◆ **Work required**
Transcribe every entry word for word, leaving out all images.

Saved entries:
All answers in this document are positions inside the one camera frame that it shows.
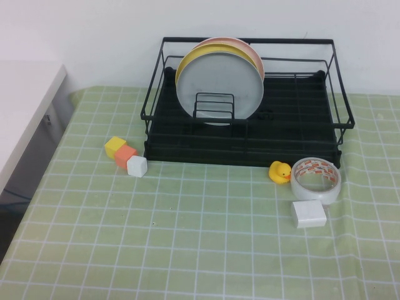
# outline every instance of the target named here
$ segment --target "yellow rubber duck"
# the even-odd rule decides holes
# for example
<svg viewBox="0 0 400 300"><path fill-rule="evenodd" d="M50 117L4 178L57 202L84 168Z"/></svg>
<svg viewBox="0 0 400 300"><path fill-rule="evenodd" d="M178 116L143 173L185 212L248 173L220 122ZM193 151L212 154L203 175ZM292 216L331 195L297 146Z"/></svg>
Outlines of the yellow rubber duck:
<svg viewBox="0 0 400 300"><path fill-rule="evenodd" d="M288 183L291 171L292 168L285 162L274 161L269 167L268 175L275 183Z"/></svg>

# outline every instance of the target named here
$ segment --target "white box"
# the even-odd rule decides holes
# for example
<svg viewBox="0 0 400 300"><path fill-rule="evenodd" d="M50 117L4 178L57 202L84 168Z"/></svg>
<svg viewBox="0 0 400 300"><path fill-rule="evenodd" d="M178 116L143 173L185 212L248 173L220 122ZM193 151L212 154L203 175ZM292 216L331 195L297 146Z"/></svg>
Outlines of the white box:
<svg viewBox="0 0 400 300"><path fill-rule="evenodd" d="M143 177L148 171L148 160L141 156L132 156L126 162L127 173L135 177Z"/></svg>
<svg viewBox="0 0 400 300"><path fill-rule="evenodd" d="M293 202L291 212L296 228L319 227L326 223L326 214L320 200Z"/></svg>

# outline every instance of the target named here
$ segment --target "yellow cube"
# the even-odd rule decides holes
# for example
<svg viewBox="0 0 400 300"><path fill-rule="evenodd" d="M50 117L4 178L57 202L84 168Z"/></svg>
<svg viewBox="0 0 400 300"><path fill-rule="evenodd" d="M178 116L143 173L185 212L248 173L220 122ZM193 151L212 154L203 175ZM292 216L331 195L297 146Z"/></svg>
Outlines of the yellow cube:
<svg viewBox="0 0 400 300"><path fill-rule="evenodd" d="M126 145L126 141L117 136L113 136L104 146L106 148L106 154L109 158L114 159L115 152L118 151L123 145Z"/></svg>

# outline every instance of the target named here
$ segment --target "tape roll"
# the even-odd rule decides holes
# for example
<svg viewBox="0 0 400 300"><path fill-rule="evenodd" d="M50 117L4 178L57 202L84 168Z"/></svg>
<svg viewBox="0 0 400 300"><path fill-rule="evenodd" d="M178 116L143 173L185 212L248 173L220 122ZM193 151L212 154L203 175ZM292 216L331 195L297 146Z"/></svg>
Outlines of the tape roll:
<svg viewBox="0 0 400 300"><path fill-rule="evenodd" d="M307 174L317 174L321 183L328 184L323 189L311 189L302 182ZM320 200L323 205L333 203L341 190L342 178L340 172L332 163L325 159L308 157L294 164L291 173L292 192L299 200Z"/></svg>

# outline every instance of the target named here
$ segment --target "black drip tray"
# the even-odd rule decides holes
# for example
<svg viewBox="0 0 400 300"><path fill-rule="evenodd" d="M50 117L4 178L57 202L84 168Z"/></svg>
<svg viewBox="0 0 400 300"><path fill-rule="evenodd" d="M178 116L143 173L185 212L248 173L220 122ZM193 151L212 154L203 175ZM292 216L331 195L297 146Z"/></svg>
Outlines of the black drip tray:
<svg viewBox="0 0 400 300"><path fill-rule="evenodd" d="M164 75L145 142L148 160L268 167L316 156L340 166L325 72L266 73L257 111L227 126L194 123L176 96L175 70Z"/></svg>

◆ **Completed exercise**
All answers in this document are positions inside the one camera frame that it shows.
# outline every instance of the target named here
$ segment --target "yellow rubber duck"
# the even-odd rule decides holes
# for example
<svg viewBox="0 0 400 300"><path fill-rule="evenodd" d="M50 117L4 178L57 202L84 168Z"/></svg>
<svg viewBox="0 0 400 300"><path fill-rule="evenodd" d="M178 116L143 173L185 212L248 173L220 122ZM193 151L212 154L203 175ZM292 216L331 195L297 146Z"/></svg>
Outlines of the yellow rubber duck:
<svg viewBox="0 0 400 300"><path fill-rule="evenodd" d="M288 183L291 171L292 168L285 162L274 161L269 167L268 175L275 183Z"/></svg>

# outline every instance of the target named here
$ segment --target "white box"
# the even-odd rule decides holes
# for example
<svg viewBox="0 0 400 300"><path fill-rule="evenodd" d="M50 117L4 178L57 202L84 168Z"/></svg>
<svg viewBox="0 0 400 300"><path fill-rule="evenodd" d="M178 116L143 173L185 212L248 173L220 122ZM193 151L212 154L203 175ZM292 216L331 195L297 146Z"/></svg>
Outlines of the white box:
<svg viewBox="0 0 400 300"><path fill-rule="evenodd" d="M143 177L148 171L148 160L141 156L132 156L126 162L127 173L135 177Z"/></svg>
<svg viewBox="0 0 400 300"><path fill-rule="evenodd" d="M293 202L291 212L296 228L319 227L326 223L326 214L320 200Z"/></svg>

# outline every instance of the target named here
$ segment --target "yellow cube"
# the even-odd rule decides holes
# for example
<svg viewBox="0 0 400 300"><path fill-rule="evenodd" d="M50 117L4 178L57 202L84 168Z"/></svg>
<svg viewBox="0 0 400 300"><path fill-rule="evenodd" d="M178 116L143 173L185 212L248 173L220 122ZM193 151L212 154L203 175ZM292 216L331 195L297 146Z"/></svg>
Outlines of the yellow cube:
<svg viewBox="0 0 400 300"><path fill-rule="evenodd" d="M126 145L126 141L117 136L113 136L104 146L106 148L106 154L109 158L114 159L115 152L118 151L123 145Z"/></svg>

# outline every instance of the target named here
$ segment --target "tape roll"
# the even-odd rule decides holes
# for example
<svg viewBox="0 0 400 300"><path fill-rule="evenodd" d="M50 117L4 178L57 202L84 168Z"/></svg>
<svg viewBox="0 0 400 300"><path fill-rule="evenodd" d="M178 116L143 173L185 212L248 173L220 122ZM193 151L212 154L203 175ZM292 216L331 195L297 146Z"/></svg>
Outlines of the tape roll:
<svg viewBox="0 0 400 300"><path fill-rule="evenodd" d="M307 174L317 174L321 183L328 184L323 189L311 189L302 182ZM320 200L323 205L333 203L341 190L342 178L340 172L332 163L325 159L308 157L294 164L291 173L292 192L299 200Z"/></svg>

# outline every instance of the target named here
$ segment --target "black drip tray"
# the even-odd rule decides holes
# for example
<svg viewBox="0 0 400 300"><path fill-rule="evenodd" d="M50 117L4 178L57 202L84 168Z"/></svg>
<svg viewBox="0 0 400 300"><path fill-rule="evenodd" d="M178 116L143 173L185 212L248 173L220 122ZM193 151L212 154L203 175ZM292 216L331 195L297 146Z"/></svg>
Outlines of the black drip tray:
<svg viewBox="0 0 400 300"><path fill-rule="evenodd" d="M164 75L145 142L148 160L268 167L316 156L340 166L325 72L266 73L257 111L227 126L194 123L176 96L175 70Z"/></svg>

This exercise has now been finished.